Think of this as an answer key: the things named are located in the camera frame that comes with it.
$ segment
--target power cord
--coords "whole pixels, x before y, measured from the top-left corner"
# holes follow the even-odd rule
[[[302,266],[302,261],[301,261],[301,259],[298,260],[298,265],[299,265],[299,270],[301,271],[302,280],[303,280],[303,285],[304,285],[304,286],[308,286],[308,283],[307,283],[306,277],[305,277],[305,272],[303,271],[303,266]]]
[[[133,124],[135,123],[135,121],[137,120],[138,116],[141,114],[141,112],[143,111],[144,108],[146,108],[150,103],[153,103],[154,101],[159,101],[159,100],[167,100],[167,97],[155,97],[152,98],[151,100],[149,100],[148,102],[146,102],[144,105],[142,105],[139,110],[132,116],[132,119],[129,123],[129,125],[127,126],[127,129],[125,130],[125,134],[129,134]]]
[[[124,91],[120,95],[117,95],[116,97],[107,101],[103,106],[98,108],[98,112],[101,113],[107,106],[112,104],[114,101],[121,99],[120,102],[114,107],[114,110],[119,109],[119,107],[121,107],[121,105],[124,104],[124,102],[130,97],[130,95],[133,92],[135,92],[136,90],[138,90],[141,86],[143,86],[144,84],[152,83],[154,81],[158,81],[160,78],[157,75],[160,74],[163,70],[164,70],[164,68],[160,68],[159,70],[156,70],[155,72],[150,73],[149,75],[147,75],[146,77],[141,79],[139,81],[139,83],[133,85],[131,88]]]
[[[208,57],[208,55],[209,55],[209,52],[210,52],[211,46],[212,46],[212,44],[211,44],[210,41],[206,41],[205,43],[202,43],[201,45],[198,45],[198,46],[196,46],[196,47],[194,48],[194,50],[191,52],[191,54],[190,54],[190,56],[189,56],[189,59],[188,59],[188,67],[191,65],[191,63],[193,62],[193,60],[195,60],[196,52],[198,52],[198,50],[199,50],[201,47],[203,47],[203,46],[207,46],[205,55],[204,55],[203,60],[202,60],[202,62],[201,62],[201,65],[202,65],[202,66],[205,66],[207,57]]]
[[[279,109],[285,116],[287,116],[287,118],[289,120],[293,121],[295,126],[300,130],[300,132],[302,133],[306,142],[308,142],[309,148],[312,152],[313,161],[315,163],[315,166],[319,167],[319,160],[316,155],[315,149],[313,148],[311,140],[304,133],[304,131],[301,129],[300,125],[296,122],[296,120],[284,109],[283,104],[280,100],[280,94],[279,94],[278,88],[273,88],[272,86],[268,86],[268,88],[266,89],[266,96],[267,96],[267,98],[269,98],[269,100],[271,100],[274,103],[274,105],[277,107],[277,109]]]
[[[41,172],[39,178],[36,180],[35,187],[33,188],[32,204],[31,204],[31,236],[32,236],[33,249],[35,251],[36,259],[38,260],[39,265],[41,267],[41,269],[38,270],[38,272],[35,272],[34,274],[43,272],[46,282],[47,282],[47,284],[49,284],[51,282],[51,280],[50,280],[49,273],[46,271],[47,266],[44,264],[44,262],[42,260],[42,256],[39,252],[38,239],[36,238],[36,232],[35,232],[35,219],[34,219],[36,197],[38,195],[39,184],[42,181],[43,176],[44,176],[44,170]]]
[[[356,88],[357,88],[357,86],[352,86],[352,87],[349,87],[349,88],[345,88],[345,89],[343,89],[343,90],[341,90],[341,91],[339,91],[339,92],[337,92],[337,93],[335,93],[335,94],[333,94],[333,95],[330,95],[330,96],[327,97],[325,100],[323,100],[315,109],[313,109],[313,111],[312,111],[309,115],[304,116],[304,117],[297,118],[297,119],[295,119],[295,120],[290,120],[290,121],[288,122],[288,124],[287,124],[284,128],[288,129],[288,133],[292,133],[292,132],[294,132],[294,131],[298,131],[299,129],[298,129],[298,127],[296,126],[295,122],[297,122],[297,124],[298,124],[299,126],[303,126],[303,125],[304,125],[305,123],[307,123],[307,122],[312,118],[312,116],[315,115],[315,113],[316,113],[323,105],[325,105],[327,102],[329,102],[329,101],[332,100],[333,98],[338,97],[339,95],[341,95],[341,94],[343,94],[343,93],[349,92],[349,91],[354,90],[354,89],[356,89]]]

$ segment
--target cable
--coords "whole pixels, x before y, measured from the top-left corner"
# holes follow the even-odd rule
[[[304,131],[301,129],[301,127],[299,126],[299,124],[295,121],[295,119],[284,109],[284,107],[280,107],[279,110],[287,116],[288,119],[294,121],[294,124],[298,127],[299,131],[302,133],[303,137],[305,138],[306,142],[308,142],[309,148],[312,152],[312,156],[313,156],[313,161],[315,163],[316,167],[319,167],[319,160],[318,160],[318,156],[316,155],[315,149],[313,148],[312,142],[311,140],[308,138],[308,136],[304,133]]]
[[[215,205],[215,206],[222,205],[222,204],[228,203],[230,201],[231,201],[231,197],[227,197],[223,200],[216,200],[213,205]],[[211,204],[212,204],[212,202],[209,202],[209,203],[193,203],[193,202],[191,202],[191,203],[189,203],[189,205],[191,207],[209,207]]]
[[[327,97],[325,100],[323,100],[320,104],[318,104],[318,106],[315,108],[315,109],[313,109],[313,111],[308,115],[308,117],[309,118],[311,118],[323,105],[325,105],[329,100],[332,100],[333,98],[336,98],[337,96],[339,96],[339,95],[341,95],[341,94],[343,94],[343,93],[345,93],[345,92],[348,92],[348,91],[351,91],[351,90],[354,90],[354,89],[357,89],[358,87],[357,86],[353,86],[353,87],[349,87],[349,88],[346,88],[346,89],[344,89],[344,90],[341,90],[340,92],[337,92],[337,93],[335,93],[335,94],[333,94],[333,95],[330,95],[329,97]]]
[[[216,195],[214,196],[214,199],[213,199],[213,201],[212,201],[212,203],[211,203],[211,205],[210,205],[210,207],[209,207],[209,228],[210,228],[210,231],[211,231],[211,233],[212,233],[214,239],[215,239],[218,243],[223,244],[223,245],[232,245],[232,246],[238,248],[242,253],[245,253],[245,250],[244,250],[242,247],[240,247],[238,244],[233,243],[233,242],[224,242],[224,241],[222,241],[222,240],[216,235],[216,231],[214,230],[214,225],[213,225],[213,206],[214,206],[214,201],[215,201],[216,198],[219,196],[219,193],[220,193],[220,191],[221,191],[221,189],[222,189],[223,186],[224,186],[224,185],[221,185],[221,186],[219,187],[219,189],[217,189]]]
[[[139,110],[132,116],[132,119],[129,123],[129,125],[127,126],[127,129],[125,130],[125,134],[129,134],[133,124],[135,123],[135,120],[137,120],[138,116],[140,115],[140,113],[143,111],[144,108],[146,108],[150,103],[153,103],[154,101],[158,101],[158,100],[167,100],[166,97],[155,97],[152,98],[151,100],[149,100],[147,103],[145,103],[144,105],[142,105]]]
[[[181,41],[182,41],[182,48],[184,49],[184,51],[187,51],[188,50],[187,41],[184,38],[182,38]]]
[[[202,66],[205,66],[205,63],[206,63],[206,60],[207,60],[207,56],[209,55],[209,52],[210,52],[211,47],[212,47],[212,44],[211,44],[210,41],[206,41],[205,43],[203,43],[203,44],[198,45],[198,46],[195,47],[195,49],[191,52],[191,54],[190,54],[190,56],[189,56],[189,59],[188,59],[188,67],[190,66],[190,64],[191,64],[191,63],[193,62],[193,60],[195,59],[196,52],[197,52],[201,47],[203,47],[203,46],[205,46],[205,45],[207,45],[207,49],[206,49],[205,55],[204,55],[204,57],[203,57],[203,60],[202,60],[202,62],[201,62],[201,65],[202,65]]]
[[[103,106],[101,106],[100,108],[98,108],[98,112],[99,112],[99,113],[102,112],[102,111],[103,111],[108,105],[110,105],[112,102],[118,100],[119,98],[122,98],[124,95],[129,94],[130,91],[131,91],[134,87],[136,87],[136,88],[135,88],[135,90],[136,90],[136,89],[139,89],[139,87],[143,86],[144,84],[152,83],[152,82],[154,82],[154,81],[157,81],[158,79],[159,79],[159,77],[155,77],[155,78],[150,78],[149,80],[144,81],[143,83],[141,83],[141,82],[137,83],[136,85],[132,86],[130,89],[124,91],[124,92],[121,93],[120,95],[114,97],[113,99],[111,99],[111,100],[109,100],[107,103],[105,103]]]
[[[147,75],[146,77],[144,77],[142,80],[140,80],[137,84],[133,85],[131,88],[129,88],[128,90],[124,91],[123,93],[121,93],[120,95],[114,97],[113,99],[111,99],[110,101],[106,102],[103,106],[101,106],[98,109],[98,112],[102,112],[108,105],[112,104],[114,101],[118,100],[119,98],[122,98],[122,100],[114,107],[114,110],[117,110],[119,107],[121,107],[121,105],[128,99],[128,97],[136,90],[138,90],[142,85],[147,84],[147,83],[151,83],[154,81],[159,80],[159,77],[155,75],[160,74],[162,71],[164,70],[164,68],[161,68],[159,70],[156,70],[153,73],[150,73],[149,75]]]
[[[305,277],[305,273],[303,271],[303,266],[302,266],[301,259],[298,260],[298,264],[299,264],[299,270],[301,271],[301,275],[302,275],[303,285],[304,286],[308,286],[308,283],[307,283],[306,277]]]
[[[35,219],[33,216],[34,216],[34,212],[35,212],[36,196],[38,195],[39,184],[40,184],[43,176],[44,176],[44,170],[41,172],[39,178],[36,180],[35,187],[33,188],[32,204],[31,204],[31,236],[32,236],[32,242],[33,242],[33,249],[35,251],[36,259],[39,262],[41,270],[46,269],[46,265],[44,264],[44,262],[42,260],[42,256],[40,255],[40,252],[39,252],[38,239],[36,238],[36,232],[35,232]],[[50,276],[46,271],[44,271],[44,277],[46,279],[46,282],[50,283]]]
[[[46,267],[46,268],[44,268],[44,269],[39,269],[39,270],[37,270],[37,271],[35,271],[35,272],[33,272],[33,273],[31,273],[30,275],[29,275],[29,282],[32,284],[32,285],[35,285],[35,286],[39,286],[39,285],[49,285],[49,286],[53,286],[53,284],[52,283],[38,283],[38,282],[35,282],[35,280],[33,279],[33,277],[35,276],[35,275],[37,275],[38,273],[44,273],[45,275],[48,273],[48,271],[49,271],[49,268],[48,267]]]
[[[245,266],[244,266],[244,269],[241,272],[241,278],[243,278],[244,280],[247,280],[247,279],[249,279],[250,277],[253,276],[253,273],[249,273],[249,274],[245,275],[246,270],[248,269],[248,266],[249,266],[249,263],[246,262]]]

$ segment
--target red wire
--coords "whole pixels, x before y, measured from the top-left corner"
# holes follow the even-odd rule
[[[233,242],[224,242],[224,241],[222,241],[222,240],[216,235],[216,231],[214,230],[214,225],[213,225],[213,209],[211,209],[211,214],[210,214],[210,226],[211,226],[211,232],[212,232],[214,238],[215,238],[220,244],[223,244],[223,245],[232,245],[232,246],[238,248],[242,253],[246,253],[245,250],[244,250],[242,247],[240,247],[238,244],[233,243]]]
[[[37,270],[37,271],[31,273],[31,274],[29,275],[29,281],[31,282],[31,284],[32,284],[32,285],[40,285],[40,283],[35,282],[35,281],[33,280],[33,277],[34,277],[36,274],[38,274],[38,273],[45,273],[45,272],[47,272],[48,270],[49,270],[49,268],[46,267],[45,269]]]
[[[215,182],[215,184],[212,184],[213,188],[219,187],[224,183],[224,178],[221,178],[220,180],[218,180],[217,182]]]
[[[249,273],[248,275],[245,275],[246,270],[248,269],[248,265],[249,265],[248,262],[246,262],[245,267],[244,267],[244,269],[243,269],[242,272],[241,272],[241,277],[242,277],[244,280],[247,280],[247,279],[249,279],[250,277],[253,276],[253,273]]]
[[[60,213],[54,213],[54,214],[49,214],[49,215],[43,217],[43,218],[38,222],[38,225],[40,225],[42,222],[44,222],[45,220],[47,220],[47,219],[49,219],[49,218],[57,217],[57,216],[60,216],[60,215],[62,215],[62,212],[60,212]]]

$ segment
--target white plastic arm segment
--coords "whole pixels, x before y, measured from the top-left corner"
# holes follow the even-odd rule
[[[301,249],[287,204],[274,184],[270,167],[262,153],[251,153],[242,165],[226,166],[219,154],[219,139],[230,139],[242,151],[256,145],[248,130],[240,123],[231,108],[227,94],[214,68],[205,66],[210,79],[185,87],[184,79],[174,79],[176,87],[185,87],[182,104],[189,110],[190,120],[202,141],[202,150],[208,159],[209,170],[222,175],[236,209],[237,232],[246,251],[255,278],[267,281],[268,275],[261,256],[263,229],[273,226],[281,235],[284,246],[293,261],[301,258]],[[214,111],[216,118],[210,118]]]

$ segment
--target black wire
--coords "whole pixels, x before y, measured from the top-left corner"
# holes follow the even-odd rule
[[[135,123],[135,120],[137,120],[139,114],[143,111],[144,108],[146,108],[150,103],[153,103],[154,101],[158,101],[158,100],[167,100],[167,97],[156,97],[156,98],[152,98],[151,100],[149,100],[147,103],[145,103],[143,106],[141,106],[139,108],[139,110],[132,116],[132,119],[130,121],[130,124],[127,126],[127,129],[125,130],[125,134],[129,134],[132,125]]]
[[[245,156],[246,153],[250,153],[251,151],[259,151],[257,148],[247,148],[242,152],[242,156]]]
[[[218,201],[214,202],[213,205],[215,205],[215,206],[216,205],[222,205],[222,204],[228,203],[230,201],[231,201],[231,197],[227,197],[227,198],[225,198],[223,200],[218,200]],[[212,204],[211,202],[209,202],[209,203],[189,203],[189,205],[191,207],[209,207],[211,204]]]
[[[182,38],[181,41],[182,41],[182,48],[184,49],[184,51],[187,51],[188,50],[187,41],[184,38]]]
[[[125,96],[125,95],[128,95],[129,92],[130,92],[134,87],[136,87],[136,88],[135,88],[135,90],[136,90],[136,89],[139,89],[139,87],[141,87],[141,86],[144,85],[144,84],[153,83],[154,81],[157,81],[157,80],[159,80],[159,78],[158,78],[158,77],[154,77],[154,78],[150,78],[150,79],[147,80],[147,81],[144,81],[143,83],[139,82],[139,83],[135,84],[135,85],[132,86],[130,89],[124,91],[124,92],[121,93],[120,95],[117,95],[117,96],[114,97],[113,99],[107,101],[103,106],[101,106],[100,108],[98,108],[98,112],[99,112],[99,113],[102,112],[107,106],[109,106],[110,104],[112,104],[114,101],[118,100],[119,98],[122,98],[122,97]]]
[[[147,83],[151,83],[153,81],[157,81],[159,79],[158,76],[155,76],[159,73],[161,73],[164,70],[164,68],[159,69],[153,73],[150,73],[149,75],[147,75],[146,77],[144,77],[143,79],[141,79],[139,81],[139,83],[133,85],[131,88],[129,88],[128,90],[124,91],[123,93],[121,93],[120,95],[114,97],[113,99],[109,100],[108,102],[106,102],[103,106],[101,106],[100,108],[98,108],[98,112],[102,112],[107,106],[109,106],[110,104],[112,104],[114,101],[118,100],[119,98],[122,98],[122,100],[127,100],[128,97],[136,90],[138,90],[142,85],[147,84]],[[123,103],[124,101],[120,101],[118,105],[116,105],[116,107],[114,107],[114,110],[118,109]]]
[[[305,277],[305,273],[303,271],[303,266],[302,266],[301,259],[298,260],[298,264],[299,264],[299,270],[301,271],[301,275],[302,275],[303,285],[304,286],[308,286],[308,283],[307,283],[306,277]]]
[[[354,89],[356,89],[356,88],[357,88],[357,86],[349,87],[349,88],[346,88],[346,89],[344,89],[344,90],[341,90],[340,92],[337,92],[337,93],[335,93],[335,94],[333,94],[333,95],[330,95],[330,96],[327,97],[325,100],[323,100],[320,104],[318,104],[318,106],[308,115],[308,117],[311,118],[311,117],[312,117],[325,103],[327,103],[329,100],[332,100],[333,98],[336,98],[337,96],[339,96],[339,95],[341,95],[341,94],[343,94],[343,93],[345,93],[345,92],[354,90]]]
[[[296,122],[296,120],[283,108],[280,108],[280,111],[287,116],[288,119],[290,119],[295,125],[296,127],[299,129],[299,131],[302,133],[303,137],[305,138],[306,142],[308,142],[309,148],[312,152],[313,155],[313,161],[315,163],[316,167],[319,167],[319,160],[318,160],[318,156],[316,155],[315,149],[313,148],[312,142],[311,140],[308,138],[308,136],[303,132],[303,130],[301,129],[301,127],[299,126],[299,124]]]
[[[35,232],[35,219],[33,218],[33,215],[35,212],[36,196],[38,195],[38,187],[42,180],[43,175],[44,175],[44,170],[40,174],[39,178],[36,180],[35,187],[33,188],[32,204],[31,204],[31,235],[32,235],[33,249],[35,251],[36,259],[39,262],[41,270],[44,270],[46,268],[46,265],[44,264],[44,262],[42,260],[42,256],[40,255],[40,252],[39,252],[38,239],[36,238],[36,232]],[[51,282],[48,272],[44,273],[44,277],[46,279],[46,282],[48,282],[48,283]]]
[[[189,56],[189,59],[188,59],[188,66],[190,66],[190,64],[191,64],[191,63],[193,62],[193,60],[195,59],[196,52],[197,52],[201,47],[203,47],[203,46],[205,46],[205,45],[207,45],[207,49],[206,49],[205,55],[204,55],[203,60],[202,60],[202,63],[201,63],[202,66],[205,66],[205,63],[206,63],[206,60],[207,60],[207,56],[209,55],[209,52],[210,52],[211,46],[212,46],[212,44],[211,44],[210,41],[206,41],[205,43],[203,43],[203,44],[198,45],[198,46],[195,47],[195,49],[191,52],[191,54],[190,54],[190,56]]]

□ □ □ □ □ □ □

_Your objective_.
Every line in the entries above that has the word "target" should be identified and copied.

_Your response_.
--target power cord
--target cable
--target red wire
--target white plastic arm segment
--target black wire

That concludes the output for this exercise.